La biotecnóloga, investigadora del INTA y docente de UNAHUR analiza la crisis presupuestaria del sector científico, el impacto del achique estatal en el campo y la importancia de la universidad pública en el conurbano bonaerense.
Por Rody Rodriguez.
La comunidad científica argentina atraviesa un escenario de profunda incertidumbre. El desfinanciamiento, la paralización de programas y la pérdida de profesionales calificados ponen en jaque el desarrollo soberano del país. En este contexto, Lucía Di Ciaccio, doctora en Biotecnología por la UBA, investigadora del Instituto Nacional de Tecnología Agropecuaria (INTA) y docente de la Universidad Nacional de Hurlingham (UNAHUR), fue entrevistada en el programa “¿Cómo sigue esto?” en Radio Unahur.
«La ciencia está metida en nuestro día a día: en los medicamentos, las vacunas y en mejorar los cultivos para cubrir el plato de comida de cada habitante. Tener que justificar todo el tiempo por qué debe haber inversión en ciencia y tecnología es desgastante» reflexiona Di Ciaccio, en consonancia a lo dicho por el divulgador científico Diego Golombek quien indignado había expresado: «Lamentablemente hemos llegado a lo tremendo de tener que explicar por qué un país necesita ciencia».

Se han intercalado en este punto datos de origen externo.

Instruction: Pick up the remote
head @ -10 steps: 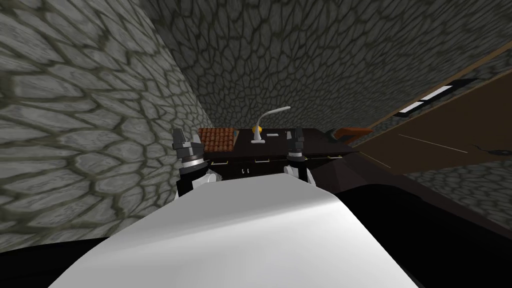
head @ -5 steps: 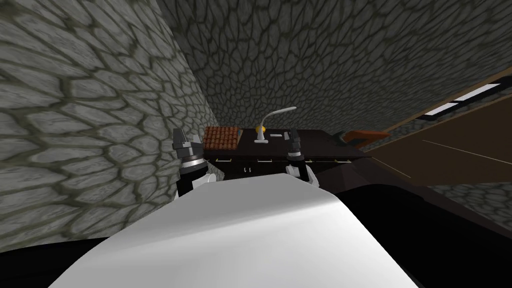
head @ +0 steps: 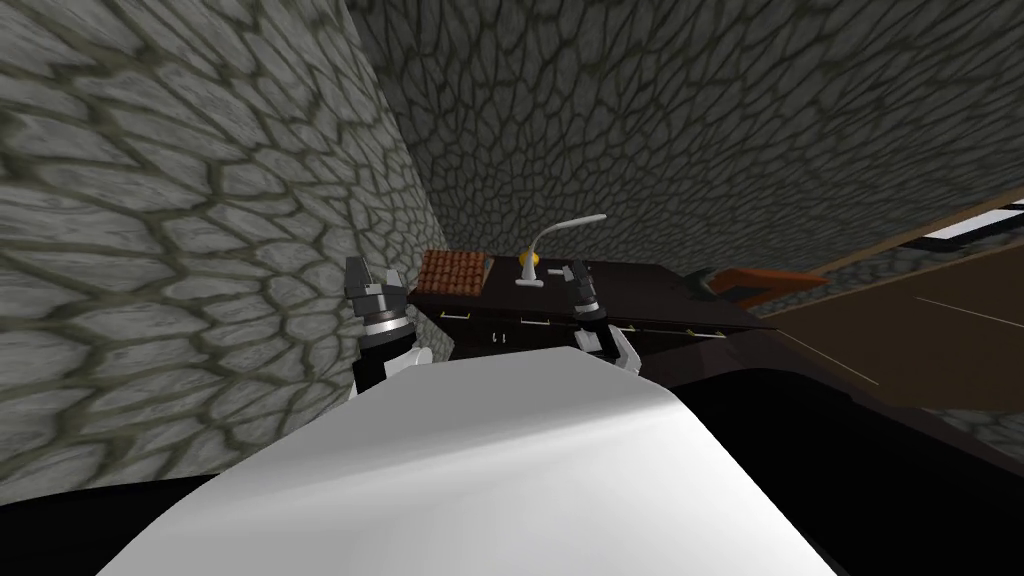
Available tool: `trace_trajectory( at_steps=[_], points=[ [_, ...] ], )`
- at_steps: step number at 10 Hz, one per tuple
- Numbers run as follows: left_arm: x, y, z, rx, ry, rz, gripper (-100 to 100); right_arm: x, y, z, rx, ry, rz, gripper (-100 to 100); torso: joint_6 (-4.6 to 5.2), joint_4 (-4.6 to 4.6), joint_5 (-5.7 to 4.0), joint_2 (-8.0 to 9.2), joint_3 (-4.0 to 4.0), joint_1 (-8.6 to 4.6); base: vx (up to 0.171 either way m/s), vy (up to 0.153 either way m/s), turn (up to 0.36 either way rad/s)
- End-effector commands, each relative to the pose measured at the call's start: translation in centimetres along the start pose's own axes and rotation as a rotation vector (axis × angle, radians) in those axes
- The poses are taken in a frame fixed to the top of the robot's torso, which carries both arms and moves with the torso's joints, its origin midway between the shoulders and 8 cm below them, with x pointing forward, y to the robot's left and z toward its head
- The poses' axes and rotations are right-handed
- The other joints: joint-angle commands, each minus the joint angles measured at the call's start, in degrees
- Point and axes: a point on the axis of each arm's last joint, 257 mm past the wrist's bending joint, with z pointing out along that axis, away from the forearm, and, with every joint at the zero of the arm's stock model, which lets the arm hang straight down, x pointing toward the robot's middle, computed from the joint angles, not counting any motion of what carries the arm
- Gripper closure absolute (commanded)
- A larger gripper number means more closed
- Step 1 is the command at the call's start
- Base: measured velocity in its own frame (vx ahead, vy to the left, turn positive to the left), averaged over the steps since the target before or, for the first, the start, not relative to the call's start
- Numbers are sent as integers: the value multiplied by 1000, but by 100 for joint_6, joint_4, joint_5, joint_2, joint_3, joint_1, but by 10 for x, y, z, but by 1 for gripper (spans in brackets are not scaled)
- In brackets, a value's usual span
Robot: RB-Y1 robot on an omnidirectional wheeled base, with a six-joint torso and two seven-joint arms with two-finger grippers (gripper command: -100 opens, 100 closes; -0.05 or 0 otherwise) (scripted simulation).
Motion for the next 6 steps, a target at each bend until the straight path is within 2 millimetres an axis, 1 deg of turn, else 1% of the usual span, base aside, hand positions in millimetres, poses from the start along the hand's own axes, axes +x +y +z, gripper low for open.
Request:
trace_trajectory(
  at_steps=[1,2,3,4,5,6],
  points=[
    [0,0,0,0,0,0,0,8,-8,0,3,57,-17,-100,0,0,0,0,0,0,-20,24,212],
    [0,0,0,0,0,0,0,9,-8,0,2,75,-25,-100,-4,0,0,-1,-1,2,-17,19,109],
    [0,0,0,0,0,0,0,16,-17,-2,7,119,-38,-100,0,0,0,-1,-1,1,-23,27,190],
    [0,0,0,0,0,0,0,18,-17,-2,6,141,-48,-100,-3,0,0,-1,-1,2,-19,22,136],
    [0,0,0,0,0,0,0,24,-27,-5,14,186,-61,-100,0,0,0,-1,0,1,-20,31,271],
    [0,0,0,0,0,0,0,26,-27,-5,13,209,-72,-100,-4,0,1,-1,-1,4,-16,22,120]
  ],
)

EL INTA Y UN FUERTE GOLPE AL CORAZÓN PRODUCTIVO
El INTA es un organismo clave para la economía local, impulsada fuertemente por la producción agrícola-ganadera. Sin embargo, las políticas de ajuste de la actual gestión gubernamental calaron hondo en su estructura.

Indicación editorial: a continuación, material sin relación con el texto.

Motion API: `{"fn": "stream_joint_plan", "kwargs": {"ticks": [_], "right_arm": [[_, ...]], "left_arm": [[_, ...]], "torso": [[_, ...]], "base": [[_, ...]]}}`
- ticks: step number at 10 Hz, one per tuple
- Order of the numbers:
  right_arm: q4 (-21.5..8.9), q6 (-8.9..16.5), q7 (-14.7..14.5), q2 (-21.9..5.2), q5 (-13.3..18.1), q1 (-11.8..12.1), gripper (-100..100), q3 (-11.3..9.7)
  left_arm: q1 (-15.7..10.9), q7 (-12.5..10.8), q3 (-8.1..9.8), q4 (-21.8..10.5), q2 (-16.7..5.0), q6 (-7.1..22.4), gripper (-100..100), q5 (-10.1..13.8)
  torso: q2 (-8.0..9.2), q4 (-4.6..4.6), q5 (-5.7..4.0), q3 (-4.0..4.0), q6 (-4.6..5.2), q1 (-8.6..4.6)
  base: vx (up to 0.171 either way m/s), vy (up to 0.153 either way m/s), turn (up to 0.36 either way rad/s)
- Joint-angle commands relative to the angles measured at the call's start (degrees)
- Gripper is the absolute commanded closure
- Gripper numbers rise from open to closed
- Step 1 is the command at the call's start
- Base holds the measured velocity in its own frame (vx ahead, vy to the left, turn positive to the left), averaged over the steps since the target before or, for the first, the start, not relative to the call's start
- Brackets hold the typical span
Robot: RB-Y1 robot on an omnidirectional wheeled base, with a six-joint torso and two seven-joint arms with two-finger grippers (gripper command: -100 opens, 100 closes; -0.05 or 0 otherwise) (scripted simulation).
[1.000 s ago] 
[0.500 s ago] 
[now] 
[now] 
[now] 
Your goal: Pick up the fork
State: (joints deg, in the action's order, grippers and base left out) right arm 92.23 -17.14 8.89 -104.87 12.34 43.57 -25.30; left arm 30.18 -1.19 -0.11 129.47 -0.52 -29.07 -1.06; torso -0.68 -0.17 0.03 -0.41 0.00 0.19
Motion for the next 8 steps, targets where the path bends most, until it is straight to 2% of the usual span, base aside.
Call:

«Hemos sufrido un golpe muy fuerte con el último retiro voluntario», advierte la investigadora, quien trabaja allí desde hace 13 años. Ya sea por retiro o por jubilaciones «se han ido muchísimos compañeros porque se hace insostenible mantener las líneas de investigación con el escaso financiamiento. El recurso humano está ocupado y desgastado».
Además del éxodo de profesionales, el impacto se siente directamente en el territorio. Di Ciaccio señala el cierre de estaciones experimentales y la inhabilitación de programas emblemáticos como el ProHuerta, que proveía semillas a los vecinos. «Nuestras herramientas empiezan a quedar cada vez más pobres para poder brindar soluciones al productor», lamenta.
INNOVACIÓN CON SELLO LOCAL: SALUD ANIMAL A BASE DE PLANTAS
A pesar de la crisis, el laboratorio que lidera Di Ciaccio continúa buscando soluciones soberanas para el sector productivo. Su línea de investigación principal se enfoca en el desarrollo de fitocompuestos para la salud animal.
El equipo se dedica a identificar principios activos en plantas para crear formulaciones vegetales que combatan enfermedades críticas de la producción nacional. Este trabajo genera una red federal, conectando al INTA con laboratorios de la UBA y la Universidad de Córdoba para potenciar actividades antifúngicas, antivirales y antiparasitarias.
UNAHUR: EL REFUGIO DE LA UNIVERSIDAD PÚBLICA EN EL OESTE
Frente al desinterés del Gobierno nacional por el sector científico y educativo, la sinergia institucional se vuelve un escudo. Di Ciaccio destaca el rol de la UNAHUR, donde dicta clases desde 2019: «Para los que somos del oeste del conurbano, antes era casi imposible acceder a carreras como Biotecnología por las distancias de viaje hacia la UBA. El crecimiento de la UNAHUR fue hermoso porque acercó la universidad a la gente».
La investigadora lidera proyectos financiados en conjunto por la universidad y el INTA, impulsando además fuertes tareas de divulgación en colegios secundarios para despertar nuevas vocaciones científicas.
Ante los discursos oficiales que atacan a la educación y a la investigación, Di Ciaccio responde con ironía y firmeza: «Yo soy ‘doble terrorista’: soy docente y soy investigadora. Trato de que esos ataques no influyan en el día a día, aunque la indignación a veces puede más. Lo principal acá es la vocación. Hay que alzar la voz y no callar, porque si cada uno se preocupa solo por su nicho, perdemos el concepto de sociedad».